WHAT THIS TASK INVOLVES: Apart from the pictures, print the data below exactly as given.

DATA EXTRACT:
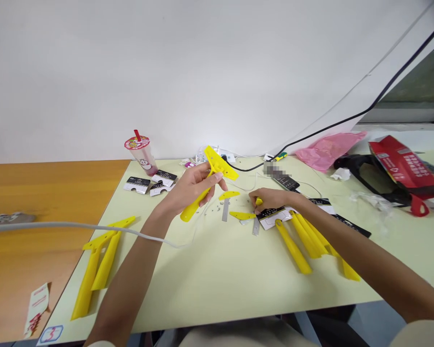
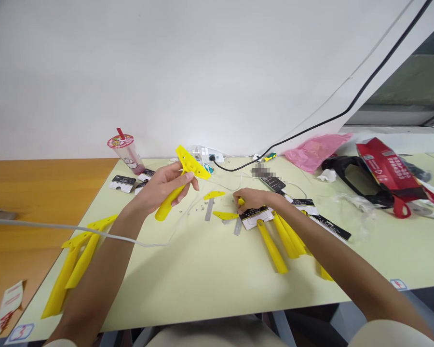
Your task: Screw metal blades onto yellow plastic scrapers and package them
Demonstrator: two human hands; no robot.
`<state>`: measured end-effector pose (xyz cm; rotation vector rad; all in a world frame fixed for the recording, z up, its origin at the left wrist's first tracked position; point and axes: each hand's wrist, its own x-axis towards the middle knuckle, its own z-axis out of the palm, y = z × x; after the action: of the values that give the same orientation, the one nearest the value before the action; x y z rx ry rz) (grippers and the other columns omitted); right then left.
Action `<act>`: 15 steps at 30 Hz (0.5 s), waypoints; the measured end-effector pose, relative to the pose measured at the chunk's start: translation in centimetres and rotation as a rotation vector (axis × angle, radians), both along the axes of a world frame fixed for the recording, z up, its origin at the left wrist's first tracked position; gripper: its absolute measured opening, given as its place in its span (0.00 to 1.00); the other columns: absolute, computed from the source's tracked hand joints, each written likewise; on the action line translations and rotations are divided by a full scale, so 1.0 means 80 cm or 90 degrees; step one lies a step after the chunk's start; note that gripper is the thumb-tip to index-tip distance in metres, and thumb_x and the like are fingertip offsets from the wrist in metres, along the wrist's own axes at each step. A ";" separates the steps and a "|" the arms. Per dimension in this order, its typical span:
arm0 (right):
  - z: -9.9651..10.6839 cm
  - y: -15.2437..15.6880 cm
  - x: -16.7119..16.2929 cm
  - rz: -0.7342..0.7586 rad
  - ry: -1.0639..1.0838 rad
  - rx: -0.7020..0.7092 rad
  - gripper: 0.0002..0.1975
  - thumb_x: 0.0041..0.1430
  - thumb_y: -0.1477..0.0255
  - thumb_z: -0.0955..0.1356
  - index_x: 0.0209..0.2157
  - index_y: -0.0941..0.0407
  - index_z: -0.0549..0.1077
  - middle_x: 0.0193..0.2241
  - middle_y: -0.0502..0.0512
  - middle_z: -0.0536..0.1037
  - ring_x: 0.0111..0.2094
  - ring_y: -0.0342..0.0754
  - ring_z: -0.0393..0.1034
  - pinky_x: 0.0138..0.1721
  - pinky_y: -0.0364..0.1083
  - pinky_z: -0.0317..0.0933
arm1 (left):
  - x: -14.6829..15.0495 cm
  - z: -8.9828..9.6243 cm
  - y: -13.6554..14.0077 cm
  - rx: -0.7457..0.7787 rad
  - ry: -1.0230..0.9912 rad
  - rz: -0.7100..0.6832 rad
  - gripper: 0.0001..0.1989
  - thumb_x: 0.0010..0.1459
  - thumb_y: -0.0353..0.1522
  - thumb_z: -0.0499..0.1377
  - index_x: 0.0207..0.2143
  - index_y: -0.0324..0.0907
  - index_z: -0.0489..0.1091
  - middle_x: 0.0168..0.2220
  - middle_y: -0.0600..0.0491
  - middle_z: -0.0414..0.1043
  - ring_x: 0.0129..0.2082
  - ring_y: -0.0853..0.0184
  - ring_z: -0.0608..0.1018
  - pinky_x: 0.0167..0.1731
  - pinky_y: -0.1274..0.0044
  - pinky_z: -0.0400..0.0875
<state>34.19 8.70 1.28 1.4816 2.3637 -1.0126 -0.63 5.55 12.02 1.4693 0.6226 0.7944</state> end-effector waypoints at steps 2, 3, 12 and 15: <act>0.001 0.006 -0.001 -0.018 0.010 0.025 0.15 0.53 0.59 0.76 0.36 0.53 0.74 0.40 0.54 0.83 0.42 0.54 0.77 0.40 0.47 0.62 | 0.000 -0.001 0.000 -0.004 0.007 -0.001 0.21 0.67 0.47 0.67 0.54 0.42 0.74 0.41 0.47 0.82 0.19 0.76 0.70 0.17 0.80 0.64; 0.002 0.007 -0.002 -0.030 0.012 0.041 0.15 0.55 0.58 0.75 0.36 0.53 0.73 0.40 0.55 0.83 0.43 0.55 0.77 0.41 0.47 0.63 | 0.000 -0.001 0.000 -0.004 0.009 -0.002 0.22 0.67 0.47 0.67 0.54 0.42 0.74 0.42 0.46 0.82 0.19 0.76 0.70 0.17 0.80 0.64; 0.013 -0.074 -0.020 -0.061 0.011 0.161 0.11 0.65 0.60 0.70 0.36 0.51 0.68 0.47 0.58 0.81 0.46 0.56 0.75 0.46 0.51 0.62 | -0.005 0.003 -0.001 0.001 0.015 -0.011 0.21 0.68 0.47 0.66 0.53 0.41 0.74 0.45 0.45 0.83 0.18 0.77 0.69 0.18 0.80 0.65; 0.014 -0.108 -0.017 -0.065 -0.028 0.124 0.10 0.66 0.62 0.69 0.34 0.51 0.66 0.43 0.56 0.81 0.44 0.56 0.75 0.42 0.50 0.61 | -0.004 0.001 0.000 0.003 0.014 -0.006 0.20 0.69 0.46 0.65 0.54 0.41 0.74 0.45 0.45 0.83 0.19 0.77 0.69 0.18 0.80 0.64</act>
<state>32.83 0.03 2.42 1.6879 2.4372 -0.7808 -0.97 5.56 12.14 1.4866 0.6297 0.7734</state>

PROBLEM SOLUTION:
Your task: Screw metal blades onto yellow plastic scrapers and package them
Demonstrator: two human hands; no robot.
`<state>`: measured end-effector pose (xyz cm; rotation vector rad; all in a world frame fixed for the recording, z up, its origin at the left wrist's first tracked position; point and axes: each hand's wrist, its own x-axis towards the middle knuckle, its own z-axis out of the palm, y = z × x; after the action: of the values that give the same orientation, the one nearest the value before the action; x y z rx ry rz) (grippers and the other columns omitted); right then left.
Action `<act>`: 15 steps at 30 Hz (0.5 s), waypoints; the measured end-effector pose, relative to the pose measured at the chunk's start: translation in centimetres and rotation as a rotation vector (axis × angle, radians), both along the axes of a world frame fixed for the recording, z up, its origin at the left wrist's first tracked position; gripper: its absolute measured opening, given as its place in its span (0.00 to 1.00); the other columns: absolute, computed from the source's tracked hand joints, each written likewise; on the action line translations and rotations are divided by a full scale, so 1.0 means 80 cm or 90 degrees; step one lies a step after the chunk's start; note that gripper is the thumb-tip to index-tip distance in metres, and thumb_x and the like are fingertip offsets from the wrist in metres, along the wrist's own axes at each step. A ";" separates the steps and a "|" the arms. Per dimension in this order, its typical span:
arm0 (right):
  - z: -9.9651..10.6839 cm
  - y: -15.2437..15.6880 cm
  - x: -16.7119..16.2929 cm
  - rz: -0.7342..0.7586 rad
  - ry: -1.0639..1.0838 rad
  - rx: -0.7020..0.7092 rad
  - gripper: 0.0002..0.1975
  - thumb_x: 0.0041..0.1430
  - thumb_y: -0.1477..0.0255
  - thumb_z: -0.0955..0.1356
  - index_x: 0.0209..0.2157
  - index_y: -0.0941..0.0407
  - index_z: -0.0549..0.1077
  - middle_x: 0.0193..0.2241
  - middle_y: -0.0502..0.0512
  - middle_z: -0.0536..0.1037
  - ring_x: 0.0111..0.2094
  - ring_y: -0.0342..0.0754
  - ring_z: -0.0393..0.1034
  - pinky_x: 0.0138..0.1721
  - pinky_y: -0.0364..0.1083
  - pinky_z: -0.0317..0.0933
arm1 (left):
  - x: -14.6829..15.0495 cm
  - z: -8.9828..9.6243 cm
  - y: -13.6554..14.0077 cm
  - rx: -0.7457..0.7787 rad
  - ry: -1.0230..0.9912 rad
  - rz: -0.7100..0.6832 rad
  - gripper: 0.0001..0.1989
  - thumb_x: 0.0010..0.1459
  - thumb_y: -0.0353..0.1522
  - thumb_z: -0.0499..0.1377
  - index_x: 0.0207..0.2143
  - index_y: -0.0324..0.0907
  - index_z: -0.0489..0.1091
  - middle_x: 0.0168..0.2220
  - middle_y: -0.0600..0.0491
  - middle_z: -0.0414..0.1043
  - ring_x: 0.0129..0.2082
  - ring_y: -0.0853..0.0184
  - ring_z: -0.0608..0.1018
  - pinky_x: 0.0167..0.1731
  - pinky_y: -0.1274..0.0044
  - pinky_z: -0.0400..0.0875
<state>34.19 8.70 1.28 1.4816 2.3637 -1.0126 -0.63 5.55 12.02 1.4693 0.6226 0.7944</state> end-effector waypoints at steps 2, 3, 12 and 15: <act>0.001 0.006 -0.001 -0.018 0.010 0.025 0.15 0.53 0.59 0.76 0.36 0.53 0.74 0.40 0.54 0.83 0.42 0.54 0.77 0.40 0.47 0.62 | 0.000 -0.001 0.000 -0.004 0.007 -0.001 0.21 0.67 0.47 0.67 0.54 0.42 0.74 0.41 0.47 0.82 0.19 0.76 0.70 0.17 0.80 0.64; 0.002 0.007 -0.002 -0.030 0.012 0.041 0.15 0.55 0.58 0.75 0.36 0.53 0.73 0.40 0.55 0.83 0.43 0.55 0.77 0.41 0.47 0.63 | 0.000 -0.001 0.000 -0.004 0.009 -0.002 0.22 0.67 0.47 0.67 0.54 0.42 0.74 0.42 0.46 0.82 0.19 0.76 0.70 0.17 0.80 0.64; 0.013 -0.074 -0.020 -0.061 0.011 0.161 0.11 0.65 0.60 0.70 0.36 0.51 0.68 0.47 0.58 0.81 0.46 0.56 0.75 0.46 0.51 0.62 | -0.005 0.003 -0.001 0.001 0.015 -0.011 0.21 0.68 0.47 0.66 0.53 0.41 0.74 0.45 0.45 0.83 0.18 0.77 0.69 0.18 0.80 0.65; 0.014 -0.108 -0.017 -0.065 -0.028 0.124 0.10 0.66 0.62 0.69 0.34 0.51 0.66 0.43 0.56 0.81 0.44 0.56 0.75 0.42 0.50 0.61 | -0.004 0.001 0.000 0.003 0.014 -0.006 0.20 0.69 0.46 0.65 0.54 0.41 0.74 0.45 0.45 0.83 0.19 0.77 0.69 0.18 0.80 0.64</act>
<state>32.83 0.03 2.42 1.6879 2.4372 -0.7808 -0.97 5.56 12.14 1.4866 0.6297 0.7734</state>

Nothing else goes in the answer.